Idaho Military Division Public Affairs/Crystal Farris
Col. Lora Rainey joined the military like her father and made it a goal to honor him by reaching the same rank he did while serving.
After 24 years in the Idaho Army National Guard and accomplishing her goal to earn the rank of colonel, Rainey retired on April 17 from the organization as its senior female officer and the first female state staff judge advocate.
“My promotion to colonel was really special to me,” said Rainey. “I wanted so badly to get to the point my father did. I know he’d be proud of me for all I’ve accomplished.”
Rainey was promoted to Colonel on Nov. 30, 2017 in a ceremony held at Gowen Field’s John W. Rainey Hall, a building dedicated to her father. He served on Gowen Field as a colonel and commander of the Army Reserve’s 321st Engineer Battalion and later passed away in 1985. Rainey asked to have her ceremony there to honor his memory.
“My father loved the Army deeply,” said Rainey. “I wanted to reconnect with him in that moment to thank him for instilling in me his love for the military and for setting me on the path years later that led me to where I am now.”
Before Rainey commissioned into the Idaho Army National Guard in 1997, she graduated law school from the University of San Diego in 1994. After returning home, she was reminded of the Guard’s opportunities and reflected back to her father’s love for serving.
“After law school I heard about a judge who had been a JAG officer on Gowen Field,” said Rainey. “He talked about the Guard being an incredible opportunity and a perfect supplement to a civilian career. It was a combination of those stories and remembering my father’s love for the military that made me look into the organization myself.”
After joining, Rainey said she appreciated having the ability to focus on one area of the law in her civilian career and another more varied one in her military career.
She and two colleagues established their private law practice Breen Veltman Wilson PLLC in 2012, as one of Idaho’s few all-female-owned law firms, Rainey said. They represent employers’ and insurance carriers in workers compensation matters.
“In my civilian practice I only do one type of law and that’s terrific because it allows me to be a true expert in that field,” she said. “With the military, there are so many areas of law you need to address like military justice, fiscal law, the law of war or the law of armed conflict. It’s really exciting and I’ll miss that multifaceted approach you get to take as a JAG officer.”
As the state judge advocate, Rainey advised the Idaho’s command staff on legal matters and oversaw all legal services provided within the organization.

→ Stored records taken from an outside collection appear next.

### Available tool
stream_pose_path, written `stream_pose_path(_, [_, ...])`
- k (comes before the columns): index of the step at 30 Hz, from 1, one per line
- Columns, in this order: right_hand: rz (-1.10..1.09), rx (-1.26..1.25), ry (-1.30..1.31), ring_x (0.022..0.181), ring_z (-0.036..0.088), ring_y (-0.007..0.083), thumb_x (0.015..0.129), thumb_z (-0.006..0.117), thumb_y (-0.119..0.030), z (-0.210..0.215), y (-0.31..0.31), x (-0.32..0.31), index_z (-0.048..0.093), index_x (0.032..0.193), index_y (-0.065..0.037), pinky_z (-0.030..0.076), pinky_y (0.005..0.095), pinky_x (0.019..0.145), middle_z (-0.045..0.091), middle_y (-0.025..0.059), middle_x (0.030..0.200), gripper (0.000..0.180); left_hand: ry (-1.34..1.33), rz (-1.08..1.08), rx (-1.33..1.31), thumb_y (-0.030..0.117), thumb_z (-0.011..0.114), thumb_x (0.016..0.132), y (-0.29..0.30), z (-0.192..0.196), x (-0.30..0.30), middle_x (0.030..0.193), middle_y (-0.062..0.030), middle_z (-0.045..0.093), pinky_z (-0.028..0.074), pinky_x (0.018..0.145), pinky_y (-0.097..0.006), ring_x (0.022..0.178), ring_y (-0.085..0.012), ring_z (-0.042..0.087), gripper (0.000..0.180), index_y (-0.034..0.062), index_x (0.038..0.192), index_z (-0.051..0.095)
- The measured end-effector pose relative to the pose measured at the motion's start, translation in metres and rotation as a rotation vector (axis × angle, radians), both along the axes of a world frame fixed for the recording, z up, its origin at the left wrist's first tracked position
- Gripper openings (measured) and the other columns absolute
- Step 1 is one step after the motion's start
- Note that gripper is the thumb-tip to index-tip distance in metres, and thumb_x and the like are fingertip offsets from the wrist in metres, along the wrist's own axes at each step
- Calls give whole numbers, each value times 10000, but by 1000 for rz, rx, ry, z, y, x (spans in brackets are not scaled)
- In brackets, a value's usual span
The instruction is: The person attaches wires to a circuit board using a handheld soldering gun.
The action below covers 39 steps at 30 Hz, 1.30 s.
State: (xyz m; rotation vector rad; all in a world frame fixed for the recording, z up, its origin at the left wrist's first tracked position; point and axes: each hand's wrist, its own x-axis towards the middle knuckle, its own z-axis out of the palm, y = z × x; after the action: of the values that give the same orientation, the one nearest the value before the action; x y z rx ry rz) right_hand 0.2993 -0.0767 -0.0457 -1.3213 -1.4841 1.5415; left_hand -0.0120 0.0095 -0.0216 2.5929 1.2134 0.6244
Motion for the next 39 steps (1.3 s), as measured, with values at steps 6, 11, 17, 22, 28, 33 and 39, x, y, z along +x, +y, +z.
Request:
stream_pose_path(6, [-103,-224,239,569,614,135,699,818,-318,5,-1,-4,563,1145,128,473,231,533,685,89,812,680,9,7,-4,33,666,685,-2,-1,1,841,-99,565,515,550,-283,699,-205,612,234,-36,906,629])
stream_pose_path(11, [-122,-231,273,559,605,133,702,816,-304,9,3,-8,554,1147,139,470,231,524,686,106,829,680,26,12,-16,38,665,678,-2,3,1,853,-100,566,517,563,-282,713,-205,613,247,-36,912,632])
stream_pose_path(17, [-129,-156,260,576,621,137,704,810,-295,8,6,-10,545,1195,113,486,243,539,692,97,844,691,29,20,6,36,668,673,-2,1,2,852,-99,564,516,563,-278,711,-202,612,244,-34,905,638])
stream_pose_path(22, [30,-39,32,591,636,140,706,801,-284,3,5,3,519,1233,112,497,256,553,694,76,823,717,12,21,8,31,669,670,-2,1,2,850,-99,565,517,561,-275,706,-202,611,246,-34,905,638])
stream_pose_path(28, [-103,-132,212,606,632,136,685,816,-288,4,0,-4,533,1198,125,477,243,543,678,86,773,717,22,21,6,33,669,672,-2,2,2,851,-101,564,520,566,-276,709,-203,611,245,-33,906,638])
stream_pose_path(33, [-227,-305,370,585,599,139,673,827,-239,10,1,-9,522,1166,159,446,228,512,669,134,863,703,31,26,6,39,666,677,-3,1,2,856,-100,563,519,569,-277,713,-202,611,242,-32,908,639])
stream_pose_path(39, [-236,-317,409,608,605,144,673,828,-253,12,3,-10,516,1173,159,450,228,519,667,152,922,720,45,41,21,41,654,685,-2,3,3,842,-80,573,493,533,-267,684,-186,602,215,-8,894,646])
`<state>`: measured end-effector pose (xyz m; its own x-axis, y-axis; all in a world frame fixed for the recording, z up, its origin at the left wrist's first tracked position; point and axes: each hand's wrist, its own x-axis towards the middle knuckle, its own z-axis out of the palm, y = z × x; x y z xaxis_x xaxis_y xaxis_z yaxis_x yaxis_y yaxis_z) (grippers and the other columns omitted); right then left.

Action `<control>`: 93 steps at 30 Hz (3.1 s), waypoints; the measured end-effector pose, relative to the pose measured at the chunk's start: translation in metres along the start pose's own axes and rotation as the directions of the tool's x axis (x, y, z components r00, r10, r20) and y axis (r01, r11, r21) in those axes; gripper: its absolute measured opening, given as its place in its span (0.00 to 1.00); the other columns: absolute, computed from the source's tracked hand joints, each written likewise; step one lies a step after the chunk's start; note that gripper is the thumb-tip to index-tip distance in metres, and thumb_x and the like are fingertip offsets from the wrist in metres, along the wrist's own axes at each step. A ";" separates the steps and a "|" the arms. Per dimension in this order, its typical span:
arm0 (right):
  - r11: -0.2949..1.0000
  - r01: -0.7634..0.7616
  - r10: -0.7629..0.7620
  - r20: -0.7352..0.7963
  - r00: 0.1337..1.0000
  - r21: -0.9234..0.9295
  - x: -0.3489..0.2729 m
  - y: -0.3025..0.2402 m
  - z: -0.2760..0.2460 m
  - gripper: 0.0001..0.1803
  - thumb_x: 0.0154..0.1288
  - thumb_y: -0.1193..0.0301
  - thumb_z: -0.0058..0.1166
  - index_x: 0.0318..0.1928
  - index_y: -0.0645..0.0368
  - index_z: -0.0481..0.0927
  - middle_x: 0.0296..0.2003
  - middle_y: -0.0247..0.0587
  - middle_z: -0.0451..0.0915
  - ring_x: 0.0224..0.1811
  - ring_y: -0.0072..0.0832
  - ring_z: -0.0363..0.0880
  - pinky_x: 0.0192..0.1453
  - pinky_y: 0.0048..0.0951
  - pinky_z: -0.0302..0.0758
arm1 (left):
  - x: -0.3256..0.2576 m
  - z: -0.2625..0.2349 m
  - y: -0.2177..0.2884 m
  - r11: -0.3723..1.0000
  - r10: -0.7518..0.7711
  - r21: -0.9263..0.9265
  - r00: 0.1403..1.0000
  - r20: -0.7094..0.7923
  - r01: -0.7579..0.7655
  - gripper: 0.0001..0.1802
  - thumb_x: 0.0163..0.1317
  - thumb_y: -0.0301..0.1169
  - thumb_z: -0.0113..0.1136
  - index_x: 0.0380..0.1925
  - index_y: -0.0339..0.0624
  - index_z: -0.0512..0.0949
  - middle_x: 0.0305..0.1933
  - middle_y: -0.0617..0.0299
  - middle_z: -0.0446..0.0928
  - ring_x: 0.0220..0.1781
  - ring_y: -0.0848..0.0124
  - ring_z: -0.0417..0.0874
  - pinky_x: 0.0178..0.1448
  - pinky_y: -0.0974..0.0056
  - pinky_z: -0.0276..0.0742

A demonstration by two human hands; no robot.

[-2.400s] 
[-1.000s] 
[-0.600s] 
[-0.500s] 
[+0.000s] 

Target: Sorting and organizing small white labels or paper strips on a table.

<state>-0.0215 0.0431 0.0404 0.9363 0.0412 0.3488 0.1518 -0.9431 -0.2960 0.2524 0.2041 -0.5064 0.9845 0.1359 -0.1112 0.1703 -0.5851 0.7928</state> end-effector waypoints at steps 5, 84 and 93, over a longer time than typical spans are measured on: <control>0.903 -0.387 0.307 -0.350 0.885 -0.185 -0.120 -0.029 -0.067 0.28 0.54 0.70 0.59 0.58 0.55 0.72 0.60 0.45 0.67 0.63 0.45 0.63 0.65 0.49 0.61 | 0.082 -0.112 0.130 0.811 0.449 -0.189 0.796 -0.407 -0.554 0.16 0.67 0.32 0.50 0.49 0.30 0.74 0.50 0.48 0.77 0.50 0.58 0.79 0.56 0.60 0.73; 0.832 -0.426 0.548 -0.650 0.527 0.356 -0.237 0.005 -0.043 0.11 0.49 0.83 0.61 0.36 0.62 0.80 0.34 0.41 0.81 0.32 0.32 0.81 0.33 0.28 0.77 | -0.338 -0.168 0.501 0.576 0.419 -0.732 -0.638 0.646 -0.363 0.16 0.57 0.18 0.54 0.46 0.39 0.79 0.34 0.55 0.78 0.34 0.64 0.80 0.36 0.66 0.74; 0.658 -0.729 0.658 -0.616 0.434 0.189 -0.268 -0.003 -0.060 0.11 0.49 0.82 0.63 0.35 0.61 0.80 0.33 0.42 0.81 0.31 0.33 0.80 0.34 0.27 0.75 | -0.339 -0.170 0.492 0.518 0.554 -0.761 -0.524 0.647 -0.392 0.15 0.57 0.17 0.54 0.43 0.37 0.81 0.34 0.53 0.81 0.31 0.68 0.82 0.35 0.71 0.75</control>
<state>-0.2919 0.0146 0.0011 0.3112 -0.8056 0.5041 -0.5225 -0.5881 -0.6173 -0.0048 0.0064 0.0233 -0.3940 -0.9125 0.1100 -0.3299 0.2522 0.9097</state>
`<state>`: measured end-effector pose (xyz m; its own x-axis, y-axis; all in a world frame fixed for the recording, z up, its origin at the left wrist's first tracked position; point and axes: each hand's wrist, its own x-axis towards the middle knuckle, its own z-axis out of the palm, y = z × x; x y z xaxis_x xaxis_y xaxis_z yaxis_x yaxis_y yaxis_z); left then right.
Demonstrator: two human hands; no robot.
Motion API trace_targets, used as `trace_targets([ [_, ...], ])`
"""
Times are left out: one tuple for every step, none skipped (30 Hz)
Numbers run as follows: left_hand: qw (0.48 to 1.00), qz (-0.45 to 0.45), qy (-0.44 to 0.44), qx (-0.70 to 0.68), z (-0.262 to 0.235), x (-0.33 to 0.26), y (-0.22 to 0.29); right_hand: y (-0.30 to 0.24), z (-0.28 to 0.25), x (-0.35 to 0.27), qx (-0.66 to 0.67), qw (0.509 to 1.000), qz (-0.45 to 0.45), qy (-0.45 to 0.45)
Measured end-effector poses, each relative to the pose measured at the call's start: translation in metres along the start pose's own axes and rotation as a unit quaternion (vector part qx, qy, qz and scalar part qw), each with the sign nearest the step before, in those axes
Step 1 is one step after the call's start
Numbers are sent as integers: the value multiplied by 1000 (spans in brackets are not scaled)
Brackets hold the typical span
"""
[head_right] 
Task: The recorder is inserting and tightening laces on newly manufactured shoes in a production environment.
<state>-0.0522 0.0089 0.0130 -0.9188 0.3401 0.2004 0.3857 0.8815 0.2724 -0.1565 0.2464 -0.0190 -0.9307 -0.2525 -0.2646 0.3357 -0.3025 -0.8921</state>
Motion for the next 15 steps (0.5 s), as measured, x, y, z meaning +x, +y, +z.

As a JAG officer, Rainey counseled and represented service members at all levels concerning legal matters pertaining to themselves, their families and the organization.
“As I reflect on my career, I can say confidently that both of those jobs were instrumental to the organization. I got to help troops meet goals, military families make positive strides and assist commanders make sound legal decisions.”
Throughout her career, Rainey said her most memorable moments included serving as deputy staff judge advocate during a deployment to Kirkuk, Iraq, in 2004; serving as the 116th Cavalry Brigade Combat Team’s staff judge advocate after returning from deployment; and later standing up the Idaho Army National Guard’s first trial defense service team.
The trial defense service provides legal representation to service members while enabling JAG personnel to advocate for their clients in an objective and independent manner, Rainey said. She first implemented the program after a National Guard directive in 2000, by educating commanders on the new service and emplacing reporting procedures.
“Once JAG is put into the trial defense slot, they have a completely different chain of command outside the Idaho Guard,” she said. “The great thing about that is it bolsters our ability to adequately and effectively represent troops with more independent representation and less conflicts of interests.”
Being able to advocate for her clients is what Rainey enjoys most about her career, she said.
She first decided to become a lawyer while spending a year in Washington, D.C. working for the U.S. Department of Veterans Affairs. It was the year after she graduated from the University of Redlands in California with a bachelor degree in political science and economics.
“Working with attorneys and being around so many legal issues there pushed me toward law,” said Rainey. “I realized how many employment opportunities there were within the field and that’s when I decided to apply for law school.”
While she has enjoyed both a military and civilian career, Rainey has also dedicated almost 30 years to volunteering within the community. She has served on the Idaho State Bar’s Volunteer Lawyers Program and Fee Arbitration Program, Ada County Youth Court, and on boards for both the Idaho Legal Aid Services and Anser Public Charter School.
In 2007, Rainey was honored with the Idaho State Bar’s annual Denise O’Donnell Day Pro Bono Award for donating extraordinary time and effort to help clients who were unable to pay for services. She was later selected by Idaho Women Lawyers to receive its Bertha Stull Green Award in 2018, which honors women within the legal community who demonstrate commitment to their community and public service.
Upon receiving her certificate of retirement from the U.S. Armed Forces and the governor of Idaho, Rainey was also honored with the Meritorious Service Medal for her dedication to service in the Idaho Army National Guard.
“It’s bittersweet,” she said. “The Guard has been such an integral part of my life. I will miss working with the troops and the incredible group of JAG professionals I’ve been privileged to know.”